Restate the data below, keeping every line the same.

DATASET EXCERPT:
- - - -
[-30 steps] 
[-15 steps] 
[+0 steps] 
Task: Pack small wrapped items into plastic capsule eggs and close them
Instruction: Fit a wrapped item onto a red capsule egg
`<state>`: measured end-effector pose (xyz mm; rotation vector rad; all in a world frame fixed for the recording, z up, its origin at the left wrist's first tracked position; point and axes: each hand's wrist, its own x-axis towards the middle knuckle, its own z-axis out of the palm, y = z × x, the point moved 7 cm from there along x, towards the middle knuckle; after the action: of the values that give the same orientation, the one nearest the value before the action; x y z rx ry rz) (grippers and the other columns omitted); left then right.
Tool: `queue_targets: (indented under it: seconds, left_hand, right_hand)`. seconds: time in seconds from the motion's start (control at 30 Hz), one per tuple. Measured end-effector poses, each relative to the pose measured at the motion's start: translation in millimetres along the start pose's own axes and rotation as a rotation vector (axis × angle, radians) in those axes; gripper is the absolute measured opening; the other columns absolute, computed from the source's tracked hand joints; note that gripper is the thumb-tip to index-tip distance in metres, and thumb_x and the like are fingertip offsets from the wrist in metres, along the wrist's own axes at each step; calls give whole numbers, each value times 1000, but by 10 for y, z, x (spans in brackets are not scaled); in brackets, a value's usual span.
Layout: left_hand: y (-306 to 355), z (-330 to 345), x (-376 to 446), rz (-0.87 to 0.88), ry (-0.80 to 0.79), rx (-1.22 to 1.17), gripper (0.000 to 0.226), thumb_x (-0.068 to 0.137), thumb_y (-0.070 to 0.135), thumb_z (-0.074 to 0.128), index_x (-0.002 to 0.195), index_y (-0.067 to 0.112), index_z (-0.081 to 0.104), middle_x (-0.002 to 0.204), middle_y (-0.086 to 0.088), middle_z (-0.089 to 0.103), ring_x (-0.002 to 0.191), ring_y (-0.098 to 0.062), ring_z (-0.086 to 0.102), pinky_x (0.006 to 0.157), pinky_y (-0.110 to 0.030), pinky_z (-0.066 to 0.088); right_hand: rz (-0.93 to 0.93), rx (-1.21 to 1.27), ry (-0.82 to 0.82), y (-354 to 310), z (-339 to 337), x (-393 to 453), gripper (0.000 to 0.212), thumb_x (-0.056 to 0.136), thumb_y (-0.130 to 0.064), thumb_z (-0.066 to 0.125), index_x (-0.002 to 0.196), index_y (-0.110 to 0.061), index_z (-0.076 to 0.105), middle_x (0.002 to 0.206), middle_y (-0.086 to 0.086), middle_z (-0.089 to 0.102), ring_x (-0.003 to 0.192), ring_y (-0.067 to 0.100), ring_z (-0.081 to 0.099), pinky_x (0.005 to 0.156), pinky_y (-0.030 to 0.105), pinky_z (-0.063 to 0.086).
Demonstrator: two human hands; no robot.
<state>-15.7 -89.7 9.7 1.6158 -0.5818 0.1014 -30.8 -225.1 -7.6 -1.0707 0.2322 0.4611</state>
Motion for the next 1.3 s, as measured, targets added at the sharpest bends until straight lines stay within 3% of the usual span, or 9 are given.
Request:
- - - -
RESULT:
[-30 steps] 
[-15 steps] 
[+0 steps] 
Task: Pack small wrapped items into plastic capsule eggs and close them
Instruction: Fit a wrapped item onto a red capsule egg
`<state>`: measured end-effector pose (xyz mm; rotation vector rad; all in a world frame fixed for the recording, z up, its origin at the left wrist's first tracked position; point and axes: each hand's wrist, its own x-axis towards the middle knuckle, its own z-axis out of the palm, y = z × x, the point moved 7 cm from there along x, towards the middle knuckle; after the action: of the values that give the same orientation, the one nearest the value before the action; x y z rx ry rz) (grippers and the other columns omitted); left then right.
Tool: `queue_targets: (indented under it: seconds, left_hand, right_hand)`. seconds: time in seconds from the motion's start (control at 30 Hz), one per tuple. Measured end-effector poses, each relative to the pose measured at the motion's start: translation in millimetres along the start pose's own axes and rotation as a rotation vector (axis × angle, radians) in those axes; gripper is the absolute measured opening; the other columns absolute, computed from the source's tracked hand joints; note that gripper is the thumb-tip to index-tip distance in metres, and thumb_x and the like are fingertip offsets from the wrist in metres, along the wrist's own axes at each step; calls give whole numbers, each value times 1000, but by 10 for y, z, x (spans in brackets are not scaled); in brackets, a value's usual span.
Layout: left_hand: y (-306 to 355), z (-330 to 345), x (-376 to 446), rz (-0.87 to 0.88), ry (-0.80 to 0.79), rx (-1.22 to 1.17), gripper (0.000 to 0.226), thumb_x (-0.068 to 0.137), thumb_y (-0.070 to 0.135), thumb_z (-0.074 to 0.128), index_x (-0.002 to 0.195), index_y (-0.067 to 0.112), index_z (-0.081 to 0.104), middle_x (-0.002 to 0.204), middle_y (-0.086 to 0.088), middle_z (-0.089 to 0.103), ring_x (-0.002 to 0.191), ring_y (-0.098 to 0.062), ring_z (-0.086 to 0.102), pinky_x (0.006 to 0.157), pinky_y (-0.110 to 0.030), pinky_z (-0.066 to 0.088); right_hand: rz (-0.93 to 0.93), rx (-1.21 to 1.27), ry (-0.82 to 0.82), y (-354 to 310), z (-339 to 337), x (-393 to 453), gripper (0.000 to 0.212), thumb_x (-0.056 to 0.136), thumb_y (-0.130 to 0.064), thumb_z (-0.066 to 0.125), index_x (-0.002 to 0.196), index_y (-0.110 to 0.061), index_z (-0.076 to 0.105), middle_x (0.002 to 0.206), middle_y (-0.086 to 0.086), middle_z (-0.089 to 0.102), ring_x (-0.003 to 0.192), ring_y (-0.067 to 0.100), ring_z (-0.081 to 0.099), pinky_x (0.005 to 0.156), pinky_y (-0.030 to 0.105), pinky_z (-0.063 to 0.086).
Demonstrator: two human hands; no robot.
<state>-15.7 -89.7 9.7 1.6158 -0.5818 0.1014 -30.8 -225.1 -7.6 -1.0707 0.2322 0.4611</state>
Motion for the next 1.3 s, as measured, targets added at the sharpest bends until straight lines stay within 3% of the usual span, or 9 are given.
Request:

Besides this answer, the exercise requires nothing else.